* **WHAT NEEDS TO BE DONE**
Every line from the start of the listing below through the line that contains "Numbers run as" is to be reproduced word for word.

* **THE DATA**
== Segment start ==
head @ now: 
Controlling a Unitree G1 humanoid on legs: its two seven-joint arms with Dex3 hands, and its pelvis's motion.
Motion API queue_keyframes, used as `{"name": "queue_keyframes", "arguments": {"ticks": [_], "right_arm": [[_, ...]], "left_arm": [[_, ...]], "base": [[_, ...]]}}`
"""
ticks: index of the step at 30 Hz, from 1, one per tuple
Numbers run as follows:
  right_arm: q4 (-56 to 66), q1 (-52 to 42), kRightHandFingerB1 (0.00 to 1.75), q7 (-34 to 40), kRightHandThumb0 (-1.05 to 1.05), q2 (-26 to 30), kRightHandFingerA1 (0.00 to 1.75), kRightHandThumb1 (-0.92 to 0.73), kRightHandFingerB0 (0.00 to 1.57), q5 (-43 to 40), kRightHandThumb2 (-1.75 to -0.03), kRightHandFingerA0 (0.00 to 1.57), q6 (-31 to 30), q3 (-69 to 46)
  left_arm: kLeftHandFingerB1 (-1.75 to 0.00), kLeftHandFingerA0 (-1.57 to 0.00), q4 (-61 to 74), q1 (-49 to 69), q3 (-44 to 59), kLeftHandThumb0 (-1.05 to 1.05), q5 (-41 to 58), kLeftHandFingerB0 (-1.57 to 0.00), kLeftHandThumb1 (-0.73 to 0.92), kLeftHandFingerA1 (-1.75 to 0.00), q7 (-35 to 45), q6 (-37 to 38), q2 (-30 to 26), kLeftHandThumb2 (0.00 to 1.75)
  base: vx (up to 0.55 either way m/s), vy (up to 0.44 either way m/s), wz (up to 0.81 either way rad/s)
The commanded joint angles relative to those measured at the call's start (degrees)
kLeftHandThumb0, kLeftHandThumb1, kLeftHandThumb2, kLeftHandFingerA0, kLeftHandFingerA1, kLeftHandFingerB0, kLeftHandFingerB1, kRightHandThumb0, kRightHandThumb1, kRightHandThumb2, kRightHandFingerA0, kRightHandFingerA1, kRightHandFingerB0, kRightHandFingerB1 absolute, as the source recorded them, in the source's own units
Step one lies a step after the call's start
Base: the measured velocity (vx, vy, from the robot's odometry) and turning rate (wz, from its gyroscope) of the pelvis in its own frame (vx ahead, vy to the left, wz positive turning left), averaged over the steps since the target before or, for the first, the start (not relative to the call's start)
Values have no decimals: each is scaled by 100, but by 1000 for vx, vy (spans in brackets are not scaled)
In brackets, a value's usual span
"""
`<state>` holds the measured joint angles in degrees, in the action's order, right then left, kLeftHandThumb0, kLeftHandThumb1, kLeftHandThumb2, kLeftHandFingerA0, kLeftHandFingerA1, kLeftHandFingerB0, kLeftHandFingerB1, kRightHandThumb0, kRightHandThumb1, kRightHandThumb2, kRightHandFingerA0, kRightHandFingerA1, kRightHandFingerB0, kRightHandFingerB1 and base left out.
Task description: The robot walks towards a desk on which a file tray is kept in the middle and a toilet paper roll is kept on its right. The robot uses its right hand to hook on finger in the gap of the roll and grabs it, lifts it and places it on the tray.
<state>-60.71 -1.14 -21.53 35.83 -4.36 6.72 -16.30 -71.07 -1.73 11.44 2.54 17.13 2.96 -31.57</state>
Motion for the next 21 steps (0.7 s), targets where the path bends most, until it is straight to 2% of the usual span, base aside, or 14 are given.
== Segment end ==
* **RESPONSE TO THIS EXERCISE**
head @ now: 
Controlling a Unitree G1 humanoid on legs: its two seven-joint arms with Dex3 hands, and its pelvis's motion.
Motion API queue_keyframes, used as `{"name": "queue_keyframes", "arguments": {"ticks": [_], "right_arm": [[_, ...]], "left_arm": [[_, ...]], "base": [[_, ...]]}}`
"""
ticks: index of the step at 30 Hz, from 1, one per tuple
Numbers run as follows:

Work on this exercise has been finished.